CP – En fait, je me sens vraiment plus inspirée par les arts visuels et le cinéma que par la musique. Au niveau des textes surtout. J’adore les images et ça se reflète beaucoup dans mes textes, qui sont très imagés. Je vais aussi chercher des côtés surréalistes, mais je suis comme ça naturellement. J’ai toujours aimé l’absurde, le surréalisme, et les artistes que j’aime au niveau du cinéma, de la littérature et des arts visuels, c’est des artistes qui me rejoignent. Donc, c’est sûr que ça m’influence…
Tu as étudié en théâtre. Sens-tu que tu joues tes chansons davantage que tu les chantes?
CP – Non. En fait, je pense que j’ai ce côté théâtral en moi depuis toujours. J’aime jouer dans la vie, j’aime m’amuser, avoir du plaisir et rendre le quotidien plus vivant. J’aime me surprendre, mais je pense que j’interprète mes chansons comme je les sens. C’est autant chanté que joué, mais je pense que c’est très honnête.
Yves Desrosiers signe la coréalisation de votre EP. Comment s’est traduit son apport à votre musique?
CP – C’est Daniel Gélinas qui signe la réalisation, et Yves Desrosiers a collaboré aussi. Daniel Gélinas est là depuis deux ans, deux ans et demi, et c’est lui qui enregistrait tous nos démos. Il est très intuitif, puis il a des idées vraiment folles, il ne se limite à rien.
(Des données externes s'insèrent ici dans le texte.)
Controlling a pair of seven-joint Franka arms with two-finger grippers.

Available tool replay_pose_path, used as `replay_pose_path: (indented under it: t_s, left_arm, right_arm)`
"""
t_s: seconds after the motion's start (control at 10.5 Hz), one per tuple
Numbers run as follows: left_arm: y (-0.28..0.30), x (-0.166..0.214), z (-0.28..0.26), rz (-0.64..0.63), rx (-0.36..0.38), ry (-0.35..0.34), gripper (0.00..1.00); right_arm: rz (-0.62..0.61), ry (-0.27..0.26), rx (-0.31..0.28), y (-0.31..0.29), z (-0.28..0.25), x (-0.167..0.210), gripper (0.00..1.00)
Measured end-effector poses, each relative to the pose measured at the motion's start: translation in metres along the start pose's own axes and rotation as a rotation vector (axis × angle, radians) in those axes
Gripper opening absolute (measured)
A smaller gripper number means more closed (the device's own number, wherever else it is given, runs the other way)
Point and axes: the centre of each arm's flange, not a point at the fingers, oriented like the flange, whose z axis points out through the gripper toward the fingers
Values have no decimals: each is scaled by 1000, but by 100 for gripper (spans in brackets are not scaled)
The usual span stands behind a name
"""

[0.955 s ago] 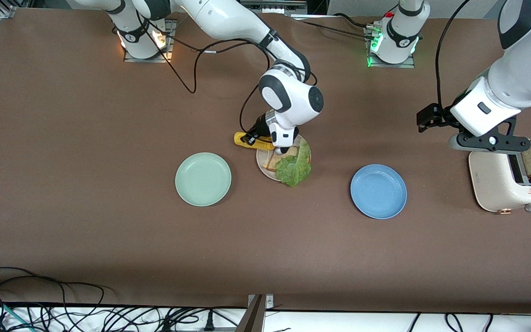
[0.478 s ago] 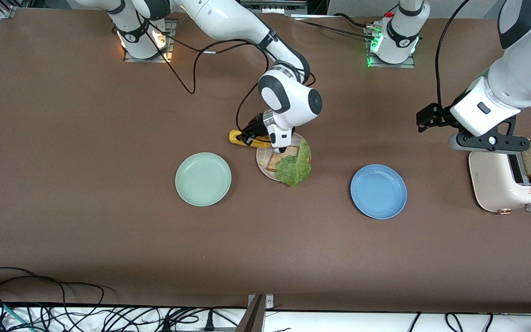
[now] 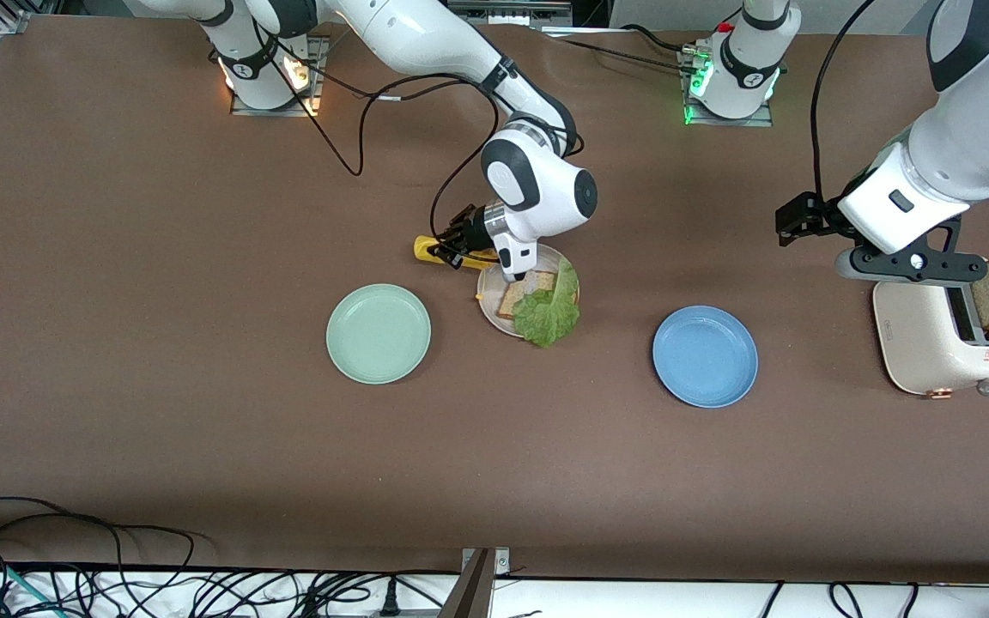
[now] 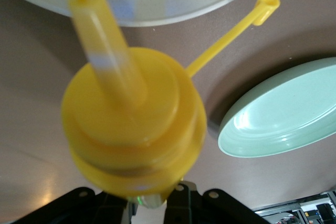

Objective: Make sandwich on beige plate with both arms

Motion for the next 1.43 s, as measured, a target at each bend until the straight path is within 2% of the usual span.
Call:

Je ne sais pas si ça paraît sur le EP, c’est vraiment quatre chansons à travers le temps qu’on a pris… Yves Desrosiers lui amène une structure, et c’est lui qui a fait le mix de l’album, donc, ça sonne…
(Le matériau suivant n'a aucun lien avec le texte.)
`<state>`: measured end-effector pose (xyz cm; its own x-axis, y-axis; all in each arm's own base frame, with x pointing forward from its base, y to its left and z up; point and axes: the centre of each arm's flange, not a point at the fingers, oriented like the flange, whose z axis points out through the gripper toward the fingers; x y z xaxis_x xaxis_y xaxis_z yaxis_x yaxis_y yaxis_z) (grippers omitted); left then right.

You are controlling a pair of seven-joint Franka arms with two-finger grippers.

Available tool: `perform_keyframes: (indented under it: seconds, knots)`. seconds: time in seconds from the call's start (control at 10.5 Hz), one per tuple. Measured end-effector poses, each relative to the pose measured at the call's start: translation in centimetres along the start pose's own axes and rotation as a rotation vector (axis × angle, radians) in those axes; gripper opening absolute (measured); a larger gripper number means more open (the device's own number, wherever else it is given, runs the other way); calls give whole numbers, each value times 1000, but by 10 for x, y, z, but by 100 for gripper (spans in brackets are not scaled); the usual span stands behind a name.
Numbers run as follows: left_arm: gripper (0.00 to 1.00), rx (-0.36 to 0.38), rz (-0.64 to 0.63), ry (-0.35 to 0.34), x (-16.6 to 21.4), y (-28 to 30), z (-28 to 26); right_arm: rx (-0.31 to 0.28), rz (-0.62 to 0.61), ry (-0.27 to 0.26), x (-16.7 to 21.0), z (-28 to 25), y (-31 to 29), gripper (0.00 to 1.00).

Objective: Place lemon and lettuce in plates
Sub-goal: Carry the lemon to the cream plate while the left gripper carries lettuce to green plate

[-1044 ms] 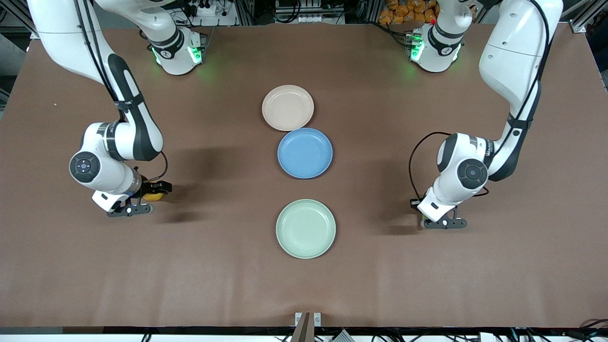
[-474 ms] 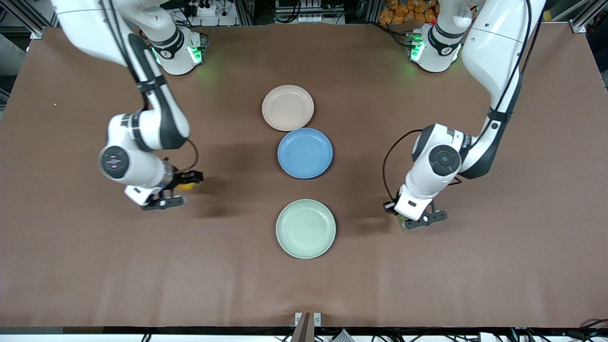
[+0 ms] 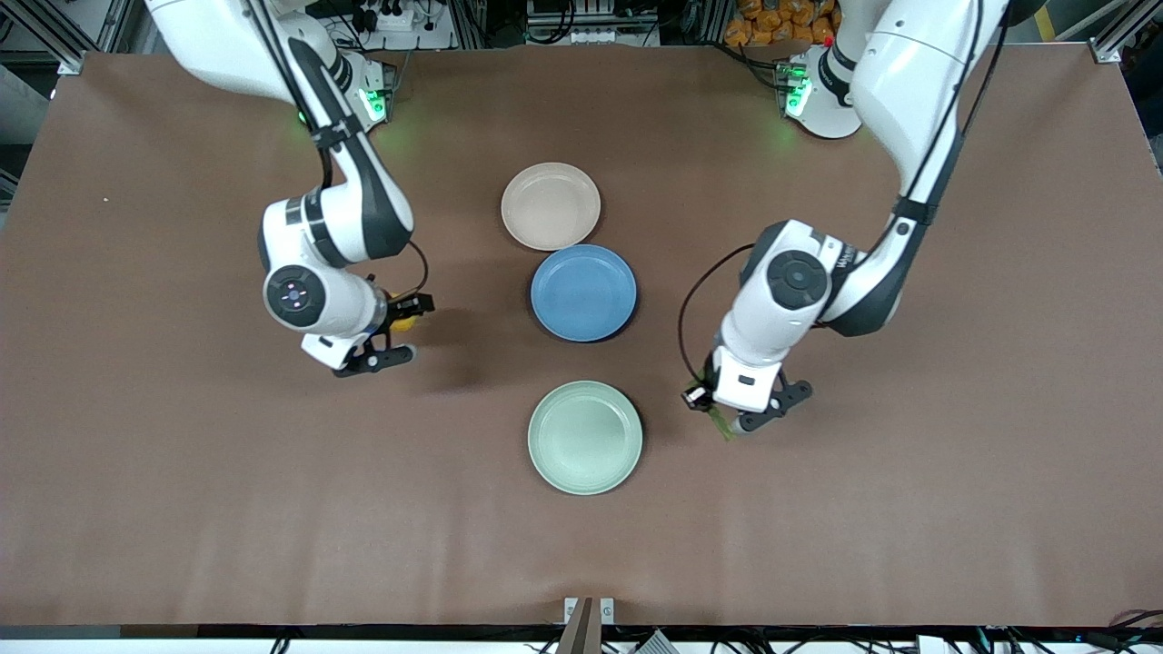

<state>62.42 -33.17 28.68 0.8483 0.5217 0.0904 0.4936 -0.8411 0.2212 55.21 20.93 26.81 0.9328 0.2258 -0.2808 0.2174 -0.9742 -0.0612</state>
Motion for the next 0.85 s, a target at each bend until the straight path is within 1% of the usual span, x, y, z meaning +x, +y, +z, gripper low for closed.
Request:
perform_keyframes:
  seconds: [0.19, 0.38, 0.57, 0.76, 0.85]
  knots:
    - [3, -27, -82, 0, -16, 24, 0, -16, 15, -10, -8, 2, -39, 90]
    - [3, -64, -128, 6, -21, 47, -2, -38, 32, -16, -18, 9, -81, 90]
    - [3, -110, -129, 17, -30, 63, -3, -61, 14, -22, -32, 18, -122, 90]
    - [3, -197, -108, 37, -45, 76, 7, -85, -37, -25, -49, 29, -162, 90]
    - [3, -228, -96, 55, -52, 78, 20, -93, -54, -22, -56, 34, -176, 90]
Vous avez gagné plusieurs concours et prix, dont une classe de maître donnée par Gilles Vigneault… Est-ce que ça a modifié votre façon de faire des chansons?
CP – J’ai beaucoup appris de lui, c’est une personne tellement grande et généreuse… Il nous a accueillis chez lui à Natashquan comme si on était ses enfants, mais ses égaux en même temps. Je ne dirais pas que ça a modifié quelque chose, mais je pense qu’inconsciemment, ça va toujours être… C’est sûr que chaque rencontre est unique, mais quand tu rencontres quelqu’un comme ça, qui a tellement de bagage, en même temps, t’essaie d’en prendre le plus que tu peux. Je pense que ça me porte à la réflexion par exemple, au niveau des textes, des structures, de m’intéresser aussi à l’origine des mots, à la poésie.
En terminant, que dirais-tu à une personne qui ne connaît pas votre musique pour l’inciter à se procurer votre EP?
CP – Humm… Qu’est-ce que je lui dirais? Ben, je suis vraiment mauvaise vendeuse (rires)… C’est vraiment prouvé que je suis mauvaise vendeuse, mais je pense que je lui demanderais « aimes-tu Éric Lapointe? ». S’il répond oui, je lui dirais de ne pas acheter le EP, mais s’il répond non, je lui dirais d’aller écouter mes chansons (rires).